**What to do:** Please transcribe the following records in full, exactly as given.

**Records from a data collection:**
+++
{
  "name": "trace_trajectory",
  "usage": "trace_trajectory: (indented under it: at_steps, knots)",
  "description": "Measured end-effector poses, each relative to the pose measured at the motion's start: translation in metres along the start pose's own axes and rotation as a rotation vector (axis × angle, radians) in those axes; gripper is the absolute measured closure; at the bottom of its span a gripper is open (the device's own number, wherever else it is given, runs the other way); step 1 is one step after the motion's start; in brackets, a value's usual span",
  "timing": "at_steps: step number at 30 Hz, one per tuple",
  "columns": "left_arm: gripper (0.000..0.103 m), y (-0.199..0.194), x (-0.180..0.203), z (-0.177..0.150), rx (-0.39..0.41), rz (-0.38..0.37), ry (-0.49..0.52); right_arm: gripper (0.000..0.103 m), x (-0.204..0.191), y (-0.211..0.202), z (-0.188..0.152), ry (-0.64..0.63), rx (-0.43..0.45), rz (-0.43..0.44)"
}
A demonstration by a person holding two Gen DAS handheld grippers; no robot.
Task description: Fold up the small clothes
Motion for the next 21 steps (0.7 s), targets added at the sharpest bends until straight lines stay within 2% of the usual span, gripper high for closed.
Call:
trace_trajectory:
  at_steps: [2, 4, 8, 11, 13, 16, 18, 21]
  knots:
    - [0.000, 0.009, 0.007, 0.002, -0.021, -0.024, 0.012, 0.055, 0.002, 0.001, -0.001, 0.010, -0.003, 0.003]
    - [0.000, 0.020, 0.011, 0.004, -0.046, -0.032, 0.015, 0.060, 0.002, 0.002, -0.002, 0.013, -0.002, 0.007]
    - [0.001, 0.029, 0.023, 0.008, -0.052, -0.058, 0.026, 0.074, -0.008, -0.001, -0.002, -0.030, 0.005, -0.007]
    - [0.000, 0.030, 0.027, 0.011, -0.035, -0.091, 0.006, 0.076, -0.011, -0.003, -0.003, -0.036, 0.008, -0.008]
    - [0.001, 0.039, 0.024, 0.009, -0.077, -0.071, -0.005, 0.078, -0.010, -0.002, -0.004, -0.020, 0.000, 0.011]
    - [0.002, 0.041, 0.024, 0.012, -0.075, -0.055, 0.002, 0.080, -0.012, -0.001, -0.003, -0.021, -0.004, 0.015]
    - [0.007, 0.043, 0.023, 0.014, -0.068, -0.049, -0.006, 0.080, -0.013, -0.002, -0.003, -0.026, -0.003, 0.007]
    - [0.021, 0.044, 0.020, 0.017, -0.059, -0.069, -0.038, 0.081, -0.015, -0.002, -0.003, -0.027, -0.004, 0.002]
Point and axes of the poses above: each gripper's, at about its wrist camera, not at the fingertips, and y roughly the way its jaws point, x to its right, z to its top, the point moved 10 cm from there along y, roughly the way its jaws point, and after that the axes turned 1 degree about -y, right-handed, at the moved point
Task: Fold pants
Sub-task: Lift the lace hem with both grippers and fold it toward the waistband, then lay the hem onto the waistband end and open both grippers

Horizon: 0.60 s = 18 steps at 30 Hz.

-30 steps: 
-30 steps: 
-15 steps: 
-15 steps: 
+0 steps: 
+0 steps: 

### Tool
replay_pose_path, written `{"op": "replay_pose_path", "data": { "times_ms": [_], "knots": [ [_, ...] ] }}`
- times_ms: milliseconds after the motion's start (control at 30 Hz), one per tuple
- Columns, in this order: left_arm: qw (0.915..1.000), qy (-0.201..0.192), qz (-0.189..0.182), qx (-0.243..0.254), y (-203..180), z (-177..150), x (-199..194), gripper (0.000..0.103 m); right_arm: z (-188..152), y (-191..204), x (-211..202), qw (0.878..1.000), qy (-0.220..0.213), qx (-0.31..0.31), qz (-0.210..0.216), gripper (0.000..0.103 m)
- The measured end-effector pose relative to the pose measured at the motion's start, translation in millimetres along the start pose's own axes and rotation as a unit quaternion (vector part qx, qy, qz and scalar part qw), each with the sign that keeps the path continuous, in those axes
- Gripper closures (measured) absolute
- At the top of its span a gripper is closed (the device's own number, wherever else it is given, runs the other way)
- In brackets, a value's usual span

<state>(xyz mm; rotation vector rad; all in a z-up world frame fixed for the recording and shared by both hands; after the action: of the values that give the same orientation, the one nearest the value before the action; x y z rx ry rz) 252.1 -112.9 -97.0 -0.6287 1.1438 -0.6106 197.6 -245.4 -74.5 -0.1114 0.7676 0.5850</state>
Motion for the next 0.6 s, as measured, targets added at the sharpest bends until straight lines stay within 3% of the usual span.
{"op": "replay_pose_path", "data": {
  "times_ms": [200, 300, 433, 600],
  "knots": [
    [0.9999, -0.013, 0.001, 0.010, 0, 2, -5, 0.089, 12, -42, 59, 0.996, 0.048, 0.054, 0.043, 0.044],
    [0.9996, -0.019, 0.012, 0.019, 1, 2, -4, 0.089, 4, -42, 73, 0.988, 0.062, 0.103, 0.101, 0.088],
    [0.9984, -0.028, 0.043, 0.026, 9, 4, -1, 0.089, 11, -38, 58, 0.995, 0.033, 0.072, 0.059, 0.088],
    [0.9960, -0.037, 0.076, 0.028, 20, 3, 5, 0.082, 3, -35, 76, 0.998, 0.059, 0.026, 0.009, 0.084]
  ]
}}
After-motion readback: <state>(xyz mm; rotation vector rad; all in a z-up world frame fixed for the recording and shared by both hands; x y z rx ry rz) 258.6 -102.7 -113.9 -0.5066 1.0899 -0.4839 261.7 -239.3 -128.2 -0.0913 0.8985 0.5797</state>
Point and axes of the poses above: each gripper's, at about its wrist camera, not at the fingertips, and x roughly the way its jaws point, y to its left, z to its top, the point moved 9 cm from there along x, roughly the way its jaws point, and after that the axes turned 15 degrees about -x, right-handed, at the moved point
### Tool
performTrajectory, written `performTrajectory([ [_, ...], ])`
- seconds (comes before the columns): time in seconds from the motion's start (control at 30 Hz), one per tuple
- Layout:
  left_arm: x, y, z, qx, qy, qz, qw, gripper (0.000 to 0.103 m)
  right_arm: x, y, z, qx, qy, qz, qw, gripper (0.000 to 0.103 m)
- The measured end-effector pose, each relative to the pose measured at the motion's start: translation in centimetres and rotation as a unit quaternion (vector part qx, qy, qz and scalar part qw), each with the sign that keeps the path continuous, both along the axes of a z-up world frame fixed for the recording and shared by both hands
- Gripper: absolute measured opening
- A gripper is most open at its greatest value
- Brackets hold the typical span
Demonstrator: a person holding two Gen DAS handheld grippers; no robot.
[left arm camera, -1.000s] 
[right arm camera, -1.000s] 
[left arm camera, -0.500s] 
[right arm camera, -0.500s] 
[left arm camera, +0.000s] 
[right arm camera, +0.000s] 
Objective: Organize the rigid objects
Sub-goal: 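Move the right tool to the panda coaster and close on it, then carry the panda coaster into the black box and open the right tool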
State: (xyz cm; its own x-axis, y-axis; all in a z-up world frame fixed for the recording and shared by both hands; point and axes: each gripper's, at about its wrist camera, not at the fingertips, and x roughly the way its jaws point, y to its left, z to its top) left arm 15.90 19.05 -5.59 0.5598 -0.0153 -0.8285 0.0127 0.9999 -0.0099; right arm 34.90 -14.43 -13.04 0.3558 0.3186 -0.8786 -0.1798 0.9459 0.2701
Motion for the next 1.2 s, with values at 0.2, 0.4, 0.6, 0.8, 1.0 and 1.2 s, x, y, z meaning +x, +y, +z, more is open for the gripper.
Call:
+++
**Output for this exercise:**
{
  "name": "trace_trajectory",
  "usage": "trace_trajectory: (indented under it: at_steps, knots)",
  "description": "Measured end-effector poses, each relative to the pose measured at the motion's start: translation in metres along the start pose's own axes and rotation as a rotation vector (axis × angle, radians) in those axes; gripper is the absolute measured closure; at the bottom of its span a gripper is open (the device's own number, wherever else it is given, runs the other way); step 1 is one step after the motion's start; in brackets, a value's usual span",
  "timing": "at_steps: step number at 30 Hz, one per tuple",
  "columns": "left_arm: gripper (0.000..0.103 m), y (-0.199..0.194), x (-0.180..0.203), z (-0.177..0.150), rx (-0.39..0.41), rz (-0.38..0.37), ry (-0.49..0.52); right_arm: gripper (0.000..0.103 m), x (-0.204..0.191), y (-0.211..0.202), z (-0.188..0.152), ry (-0.64..0.63), rx (-0.43..0.45), rz (-0.43..0.44)"
}
A demonstration by a person holding two Gen DAS handheld grippers; no robot.
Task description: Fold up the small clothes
Motion for the next 21 steps (0.7 s), targets added at the sharpest bends until straight lines stay within 2% of the usual span, gripper high for closed.
Call:
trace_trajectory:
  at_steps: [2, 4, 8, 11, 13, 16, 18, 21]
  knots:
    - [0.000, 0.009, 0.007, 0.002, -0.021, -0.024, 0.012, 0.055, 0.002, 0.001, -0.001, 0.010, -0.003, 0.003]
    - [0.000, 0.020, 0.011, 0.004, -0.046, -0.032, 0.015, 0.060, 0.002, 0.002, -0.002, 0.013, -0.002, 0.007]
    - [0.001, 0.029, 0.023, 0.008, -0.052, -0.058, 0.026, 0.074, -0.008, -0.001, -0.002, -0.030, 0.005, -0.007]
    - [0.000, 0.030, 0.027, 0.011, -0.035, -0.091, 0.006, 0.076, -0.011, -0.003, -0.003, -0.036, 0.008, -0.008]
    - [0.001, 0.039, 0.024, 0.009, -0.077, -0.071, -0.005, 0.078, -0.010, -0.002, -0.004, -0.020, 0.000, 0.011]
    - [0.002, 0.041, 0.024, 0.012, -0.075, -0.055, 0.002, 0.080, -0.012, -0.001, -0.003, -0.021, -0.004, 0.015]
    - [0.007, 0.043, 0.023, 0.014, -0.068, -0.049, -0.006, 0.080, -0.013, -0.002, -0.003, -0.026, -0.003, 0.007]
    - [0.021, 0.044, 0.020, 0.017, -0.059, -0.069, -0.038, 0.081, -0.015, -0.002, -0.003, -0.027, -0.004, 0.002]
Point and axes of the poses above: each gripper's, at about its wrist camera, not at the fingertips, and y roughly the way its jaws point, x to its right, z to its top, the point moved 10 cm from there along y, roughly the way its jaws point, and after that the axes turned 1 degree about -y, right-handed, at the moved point
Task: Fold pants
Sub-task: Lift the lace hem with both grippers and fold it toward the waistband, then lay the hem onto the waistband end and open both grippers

Horizon: 0.60 s = 18 steps at 30 Hz.

-30 steps: 
-30 steps: 
-15 steps: 
-15 steps: 
+0 steps: 
+0 steps: 

### Tool
replay_pose_path, written `{"op": "replay_pose_path", "data": { "times_ms": [_], "knots": [ [_, ...] ] }}`
- times_ms: milliseconds after the motion's start (control at 30 Hz), one per tuple
- Columns, in this order: left_arm: qw (0.915..1.000), qy (-0.201..0.192), qz (-0.189..0.182), qx (-0.243..0.254), y (-203..180), z (-177..150), x (-199..194), gripper (0.000..0.103 m); right_arm: z (-188..152), y (-191..204), x (-211..202), qw (0.878..1.000), qy (-0.220..0.213), qx (-0.31..0.31), qz (-0.210..0.216), gripper (0.000..0.103 m)
- The measured end-effector pose relative to the pose measured at the motion's start, translation in millimetres along the start pose's own axes and rotation as a unit quaternion (vector part qx, qy, qz and scalar part qw), each with the sign that keeps the path continuous, in those axes
- Gripper closures (measured) absolute
- At the top of its span a gripper is closed (the device's own number, wherever else it is given, runs the other way)
- In brackets, a value's usual span

<state>(xyz mm; rotation vector rad; all in a z-up world frame fixed for the recording and shared by both hands; after the action: of the values that give the same orientation, the one nearest the value before the action; x y z rx ry rz) 252.1 -112.9 -97.0 -0.6287 1.1438 -0.6106 197.6 -245.4 -74.5 -0.1114 0.7676 0.5850</state>
Motion for the next 0.6 s, as measured, targets added at the sharpest bends until straight lines stay within 3% of the usual span.
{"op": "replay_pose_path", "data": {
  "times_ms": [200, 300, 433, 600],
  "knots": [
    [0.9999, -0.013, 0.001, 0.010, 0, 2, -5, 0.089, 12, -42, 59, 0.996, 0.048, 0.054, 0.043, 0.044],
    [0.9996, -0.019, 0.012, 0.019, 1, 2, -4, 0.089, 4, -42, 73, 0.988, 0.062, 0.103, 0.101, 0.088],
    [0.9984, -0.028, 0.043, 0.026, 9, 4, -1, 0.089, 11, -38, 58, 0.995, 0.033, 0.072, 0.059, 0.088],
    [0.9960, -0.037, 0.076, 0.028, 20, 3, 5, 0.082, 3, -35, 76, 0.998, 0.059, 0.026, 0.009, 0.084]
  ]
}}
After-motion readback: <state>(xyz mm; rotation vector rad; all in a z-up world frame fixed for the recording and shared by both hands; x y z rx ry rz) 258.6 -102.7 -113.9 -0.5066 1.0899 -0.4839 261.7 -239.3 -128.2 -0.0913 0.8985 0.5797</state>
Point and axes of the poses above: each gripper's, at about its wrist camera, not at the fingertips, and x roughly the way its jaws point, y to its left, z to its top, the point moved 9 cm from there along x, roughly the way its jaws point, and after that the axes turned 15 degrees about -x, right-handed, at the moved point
### Tool
performTrajectory, written `performTrajectory([ [_, ...], ])`
- seconds (comes before the columns): time in seconds from the motion's start (control at 30 Hz), one per tuple
- Layout:
  left_arm: x, y, z, qx, qy, qz, qw, gripper (0.000 to 0.103 m)
  right_arm: x, y, z, qx, qy, qz, qw, gripper (0.000 to 0.103 m)
- The measured end-effector pose, each relative to the pose measured at the motion's start: translation in centimetres and rotation as a unit quaternion (vector part qx, qy, qz and scalar part qw), each with the sign that keeps the path continuous, both along the axes of a z-up world frame fixed for the recording and shared by both hands
- Gripper: absolute measured opening
- A gripper is most open at its greatest value
- Brackets hold the typical span
Demonstrator: a person holding two Gen DAS handheld grippers; no robot.
[left arm camera, -1.000s] 
[right arm camera, -1.000s] 
[left arm camera, -0.500s] 
[right arm camera, -0.500s] 
[left arm camera, +0.000s] 
[right arm camera, +0.000s] 
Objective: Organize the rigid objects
Sub-goal: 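Move the right tool to the panda coaster and close on it, then carry the panda coaster into the black box and open the right tool
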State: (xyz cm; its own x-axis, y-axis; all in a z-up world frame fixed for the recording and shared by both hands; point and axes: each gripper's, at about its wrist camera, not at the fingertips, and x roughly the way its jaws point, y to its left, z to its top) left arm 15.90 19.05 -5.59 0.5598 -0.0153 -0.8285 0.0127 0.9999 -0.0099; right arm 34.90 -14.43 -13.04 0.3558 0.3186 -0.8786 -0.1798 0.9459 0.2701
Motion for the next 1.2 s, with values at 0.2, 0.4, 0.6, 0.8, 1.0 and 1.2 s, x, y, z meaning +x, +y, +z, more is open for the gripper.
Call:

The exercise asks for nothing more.